* **Work instruction**
Start at the line with "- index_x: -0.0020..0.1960" in the records below, stop at the line with "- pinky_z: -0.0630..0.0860", and return every line in that span exactly, the two end lines included.

(Source records)
━━━
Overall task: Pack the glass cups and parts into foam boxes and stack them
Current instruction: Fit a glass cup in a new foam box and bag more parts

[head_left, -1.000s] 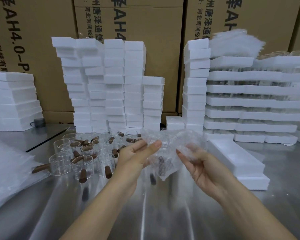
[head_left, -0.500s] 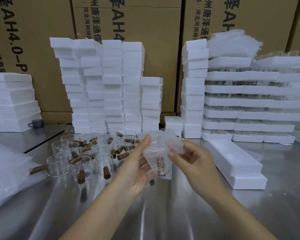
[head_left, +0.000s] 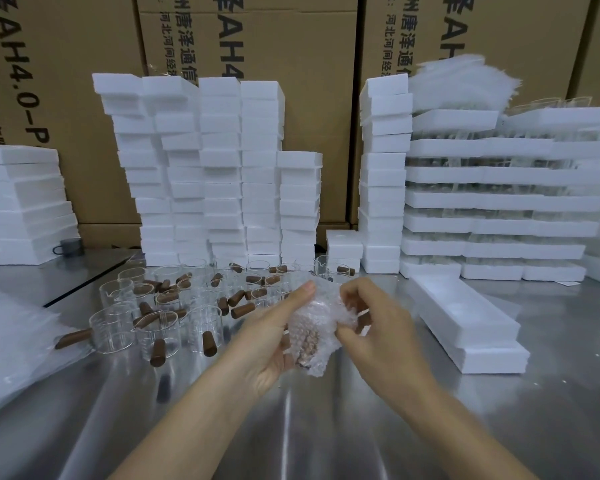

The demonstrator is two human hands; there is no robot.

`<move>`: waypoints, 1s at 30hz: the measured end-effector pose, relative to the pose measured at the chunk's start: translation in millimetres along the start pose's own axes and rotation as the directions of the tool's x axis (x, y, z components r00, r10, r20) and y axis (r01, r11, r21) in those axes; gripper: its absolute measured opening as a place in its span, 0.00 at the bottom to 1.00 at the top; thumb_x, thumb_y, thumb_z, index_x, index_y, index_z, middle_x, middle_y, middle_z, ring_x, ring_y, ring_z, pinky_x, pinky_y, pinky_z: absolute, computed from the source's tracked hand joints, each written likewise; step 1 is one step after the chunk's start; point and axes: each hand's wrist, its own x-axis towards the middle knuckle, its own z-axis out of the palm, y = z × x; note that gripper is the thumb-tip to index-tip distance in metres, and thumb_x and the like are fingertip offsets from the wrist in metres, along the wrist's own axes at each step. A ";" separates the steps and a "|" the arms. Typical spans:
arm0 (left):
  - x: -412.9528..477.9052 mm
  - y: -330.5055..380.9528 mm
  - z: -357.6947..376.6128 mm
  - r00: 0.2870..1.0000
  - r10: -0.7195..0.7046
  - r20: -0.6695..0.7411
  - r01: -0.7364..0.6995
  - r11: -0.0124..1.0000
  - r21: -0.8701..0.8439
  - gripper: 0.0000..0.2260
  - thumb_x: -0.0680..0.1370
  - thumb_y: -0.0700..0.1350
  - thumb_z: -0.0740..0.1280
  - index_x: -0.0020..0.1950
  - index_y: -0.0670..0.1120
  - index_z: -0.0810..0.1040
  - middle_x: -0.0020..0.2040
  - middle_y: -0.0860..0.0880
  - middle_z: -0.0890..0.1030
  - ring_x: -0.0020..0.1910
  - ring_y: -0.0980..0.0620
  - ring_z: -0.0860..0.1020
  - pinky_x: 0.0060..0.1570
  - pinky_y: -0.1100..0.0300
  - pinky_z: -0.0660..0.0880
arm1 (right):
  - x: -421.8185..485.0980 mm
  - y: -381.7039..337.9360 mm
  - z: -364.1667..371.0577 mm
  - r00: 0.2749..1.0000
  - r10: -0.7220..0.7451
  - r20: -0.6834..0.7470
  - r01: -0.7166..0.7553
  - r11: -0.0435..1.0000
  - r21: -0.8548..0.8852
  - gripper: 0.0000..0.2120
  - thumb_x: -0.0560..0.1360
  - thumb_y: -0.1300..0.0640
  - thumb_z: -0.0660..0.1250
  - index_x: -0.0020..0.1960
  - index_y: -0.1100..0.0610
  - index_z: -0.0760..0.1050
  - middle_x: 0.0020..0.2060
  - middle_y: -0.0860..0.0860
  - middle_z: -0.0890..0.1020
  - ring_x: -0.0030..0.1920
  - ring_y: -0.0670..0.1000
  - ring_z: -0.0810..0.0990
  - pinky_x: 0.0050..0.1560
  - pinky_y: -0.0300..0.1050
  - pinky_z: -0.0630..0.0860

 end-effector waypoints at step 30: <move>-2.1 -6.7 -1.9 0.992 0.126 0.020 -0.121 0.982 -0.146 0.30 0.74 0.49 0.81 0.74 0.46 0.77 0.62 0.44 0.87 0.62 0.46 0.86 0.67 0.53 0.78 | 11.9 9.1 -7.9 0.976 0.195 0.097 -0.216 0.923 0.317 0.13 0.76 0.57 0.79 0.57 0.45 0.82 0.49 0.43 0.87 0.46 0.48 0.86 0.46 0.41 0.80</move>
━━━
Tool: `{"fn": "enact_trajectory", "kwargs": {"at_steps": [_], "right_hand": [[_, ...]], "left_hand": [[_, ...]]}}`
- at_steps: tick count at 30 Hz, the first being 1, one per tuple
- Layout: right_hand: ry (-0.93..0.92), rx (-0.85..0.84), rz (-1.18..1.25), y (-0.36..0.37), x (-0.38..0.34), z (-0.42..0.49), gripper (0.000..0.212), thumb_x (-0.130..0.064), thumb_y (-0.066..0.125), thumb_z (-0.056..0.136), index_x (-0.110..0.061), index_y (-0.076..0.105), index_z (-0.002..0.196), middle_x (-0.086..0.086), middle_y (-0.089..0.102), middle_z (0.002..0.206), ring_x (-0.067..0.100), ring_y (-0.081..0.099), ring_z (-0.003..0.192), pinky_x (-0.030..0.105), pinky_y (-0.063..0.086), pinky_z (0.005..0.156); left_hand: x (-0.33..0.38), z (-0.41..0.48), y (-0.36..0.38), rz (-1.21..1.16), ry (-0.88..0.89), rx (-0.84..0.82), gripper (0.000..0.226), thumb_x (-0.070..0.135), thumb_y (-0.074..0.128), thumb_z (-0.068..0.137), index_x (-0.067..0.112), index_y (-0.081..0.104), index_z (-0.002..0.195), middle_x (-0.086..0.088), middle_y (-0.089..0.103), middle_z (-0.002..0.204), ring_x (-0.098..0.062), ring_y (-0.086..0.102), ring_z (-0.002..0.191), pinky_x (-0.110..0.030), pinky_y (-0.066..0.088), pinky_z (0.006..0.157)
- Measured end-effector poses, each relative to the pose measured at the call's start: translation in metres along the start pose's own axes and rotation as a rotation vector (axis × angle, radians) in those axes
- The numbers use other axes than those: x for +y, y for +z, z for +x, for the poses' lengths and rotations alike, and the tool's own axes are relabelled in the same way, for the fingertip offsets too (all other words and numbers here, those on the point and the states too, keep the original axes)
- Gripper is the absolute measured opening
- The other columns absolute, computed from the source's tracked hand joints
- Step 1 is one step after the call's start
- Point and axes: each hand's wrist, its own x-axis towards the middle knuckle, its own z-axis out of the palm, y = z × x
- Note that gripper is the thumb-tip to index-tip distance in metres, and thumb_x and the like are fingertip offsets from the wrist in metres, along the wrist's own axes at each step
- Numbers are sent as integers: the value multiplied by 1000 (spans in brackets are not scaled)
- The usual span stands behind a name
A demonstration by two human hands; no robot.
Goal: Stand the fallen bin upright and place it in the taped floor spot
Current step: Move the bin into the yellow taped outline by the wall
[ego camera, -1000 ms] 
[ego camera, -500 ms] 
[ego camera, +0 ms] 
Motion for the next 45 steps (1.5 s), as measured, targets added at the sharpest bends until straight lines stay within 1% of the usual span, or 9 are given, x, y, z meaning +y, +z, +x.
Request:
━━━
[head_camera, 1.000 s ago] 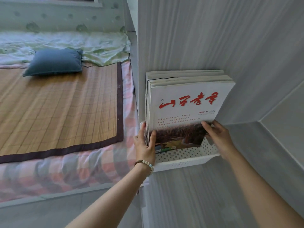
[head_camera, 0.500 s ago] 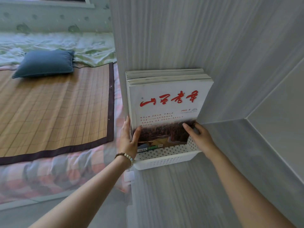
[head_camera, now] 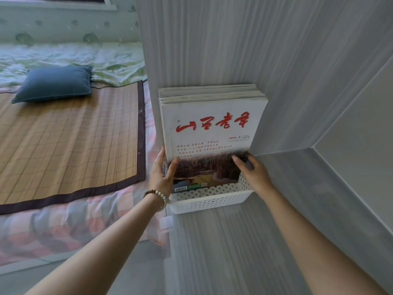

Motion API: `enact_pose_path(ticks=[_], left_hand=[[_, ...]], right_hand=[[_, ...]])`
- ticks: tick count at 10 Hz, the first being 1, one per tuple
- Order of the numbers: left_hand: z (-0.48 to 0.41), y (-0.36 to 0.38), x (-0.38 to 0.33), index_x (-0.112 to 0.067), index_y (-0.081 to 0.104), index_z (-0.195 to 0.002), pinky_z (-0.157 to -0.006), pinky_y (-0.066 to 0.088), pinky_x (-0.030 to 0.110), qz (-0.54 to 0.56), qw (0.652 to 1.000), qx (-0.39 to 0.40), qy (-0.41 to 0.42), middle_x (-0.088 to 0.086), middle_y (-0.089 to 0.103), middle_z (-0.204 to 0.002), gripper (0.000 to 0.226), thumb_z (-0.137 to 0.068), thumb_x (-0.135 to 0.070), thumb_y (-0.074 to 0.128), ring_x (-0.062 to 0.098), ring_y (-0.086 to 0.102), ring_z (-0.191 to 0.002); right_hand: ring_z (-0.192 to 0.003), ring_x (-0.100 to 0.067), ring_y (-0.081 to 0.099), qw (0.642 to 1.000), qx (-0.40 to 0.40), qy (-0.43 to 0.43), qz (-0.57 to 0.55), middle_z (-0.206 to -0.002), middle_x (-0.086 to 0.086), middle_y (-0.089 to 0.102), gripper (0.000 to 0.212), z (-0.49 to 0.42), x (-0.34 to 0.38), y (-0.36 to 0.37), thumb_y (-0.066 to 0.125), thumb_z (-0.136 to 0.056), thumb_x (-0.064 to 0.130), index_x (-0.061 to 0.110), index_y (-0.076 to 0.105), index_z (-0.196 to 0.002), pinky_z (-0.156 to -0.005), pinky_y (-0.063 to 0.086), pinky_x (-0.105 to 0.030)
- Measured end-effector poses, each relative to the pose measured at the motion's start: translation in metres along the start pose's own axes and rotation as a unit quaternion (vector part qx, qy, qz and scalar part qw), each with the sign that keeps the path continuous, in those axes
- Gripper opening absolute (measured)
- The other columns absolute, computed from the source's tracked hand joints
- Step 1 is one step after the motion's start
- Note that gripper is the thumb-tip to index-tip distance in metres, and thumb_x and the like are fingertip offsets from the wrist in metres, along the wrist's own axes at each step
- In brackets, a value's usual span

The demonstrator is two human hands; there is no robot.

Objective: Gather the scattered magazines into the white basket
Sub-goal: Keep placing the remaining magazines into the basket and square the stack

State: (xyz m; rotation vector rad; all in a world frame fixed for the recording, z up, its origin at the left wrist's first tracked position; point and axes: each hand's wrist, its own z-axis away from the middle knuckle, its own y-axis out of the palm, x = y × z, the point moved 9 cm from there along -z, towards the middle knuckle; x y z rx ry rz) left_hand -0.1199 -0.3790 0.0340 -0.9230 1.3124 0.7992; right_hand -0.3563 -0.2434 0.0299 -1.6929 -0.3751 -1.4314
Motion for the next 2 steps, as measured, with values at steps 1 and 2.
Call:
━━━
* **Response to this exercise**
  - index_x: -0.0020..0.1960
  - index_y: -0.1100..0.0610
  - index_z: -0.0760..0.1050
  - middle_x: 0.0020..0.2060
  - middle_y: -0.0860..0.0860
  - middle_z: -0.0890..0.1020
  - ring_x: -0.0030..0.1920
  - ring_y: -0.0670..0.1000
  - ring_z: -0.0810..0.0990
  - pinky_x: 0.0050..0.1560
  - pinky_y: -0.0300..0.1050
  - pinky_z: -0.0630..0.0860

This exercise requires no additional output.